WHY CHINA PROPS UP PUTIN

This situation should be intolerable from a U.S. policymaker point of view.

Consider, after all, the vast economic and security benefits Europe has gained from its historic alliance with America. Yes, the United States has gained much from that alliance also. But alongside privileged trading relationships, the U.S. military security umbrella has been a de facto and very lucrative subsidy for Europe’s defense. Shared democratic security should matter to European leaders. So also should the fact that Europe’s great economic development since 1945 has only been made possible by the very same U.S-led democratic international order that Xi now seeks to dismantle.
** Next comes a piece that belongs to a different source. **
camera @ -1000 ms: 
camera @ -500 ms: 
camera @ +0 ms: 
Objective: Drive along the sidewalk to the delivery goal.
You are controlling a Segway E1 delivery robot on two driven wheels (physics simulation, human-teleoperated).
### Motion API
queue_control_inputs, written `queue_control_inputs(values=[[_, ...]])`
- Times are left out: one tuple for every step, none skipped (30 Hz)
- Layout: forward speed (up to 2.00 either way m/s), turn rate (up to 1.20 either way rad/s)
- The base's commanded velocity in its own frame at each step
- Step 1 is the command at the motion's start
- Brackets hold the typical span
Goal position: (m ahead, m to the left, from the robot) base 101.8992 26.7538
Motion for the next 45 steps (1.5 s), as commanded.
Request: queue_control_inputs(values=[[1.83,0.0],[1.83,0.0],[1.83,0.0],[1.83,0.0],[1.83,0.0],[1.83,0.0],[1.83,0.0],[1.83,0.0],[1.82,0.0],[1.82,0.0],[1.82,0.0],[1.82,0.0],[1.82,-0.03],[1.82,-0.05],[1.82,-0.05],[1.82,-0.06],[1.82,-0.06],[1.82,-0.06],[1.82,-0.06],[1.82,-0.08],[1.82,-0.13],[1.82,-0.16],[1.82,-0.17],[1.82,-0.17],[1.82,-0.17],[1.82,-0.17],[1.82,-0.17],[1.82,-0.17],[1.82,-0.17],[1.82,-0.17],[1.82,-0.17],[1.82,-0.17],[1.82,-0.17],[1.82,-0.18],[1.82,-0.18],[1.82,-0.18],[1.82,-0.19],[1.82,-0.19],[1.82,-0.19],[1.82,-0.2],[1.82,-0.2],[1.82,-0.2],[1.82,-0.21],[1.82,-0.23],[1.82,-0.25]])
To be fair, the Biden administration has a mixed record on China policy. Its multinational restrictions on chip exports and agreement of new U.S. military basing rights in the Philippines are the key positives. The administration’s suspension of the Justice Department’s China Initiative and inadequate restructuring of the U.S. military are its key negatives. But the Biden administration is wrong to give European allies a free pass on their undermining of U.S. interests. Those seeking to replace President Joe Biden should take a different approach. The next president must assess allies and associated diplomatic, economic, and security engagements with a laser-focused view to how they support U.S. interests with regards to China.

Do not misunderstand me. This is not a call to MAGA-style foreign policy transactionalism, the benefits of which are inevitably degraded by the insults and unreliability carried alongside. Nor is it a call to suspend NATO, which continues to serve U.S. interests (although the U.S. should prioritize NATO members that take burden sharing seriously). Instead, it is a call to a statecraft that adopts a more honest view of U.S. interests and needs. But anyone running to replace Biden should see that such a call is urgently needed.

It is utterly absurd, for example, that Spain should retain a significant U.S. military basing posture, always valuable to local economies, even though it is one of NATO’s very lowest-ranking members regarding defense burden sharing. Now the U.S. is supposed to say, “A-OK, Pedro,” as the Spanish prime minister kowtows to our preeminent adversary? So also should presidential contenders ask why French President Emmanuel Macron receives Biden’s hosting for state visits even as he puts China before France’s oldest ally. The AUKUS submarine deal offers Macron some legitimate grievances, and his recent defense pledges deserve praise. That said, Macron’s China policy looks like a clandestine coup de main against American interests.

Top line: European democracies have the right to pursue whatever foreign policy they deem in their national interest. But America has that same right and, vis-a-vis China’s challenge, an overriding need to act in kind. If European allies want to put China first, the next president should adjust U.S. policy in recognition of their diminished commitment to the U.S. alliance.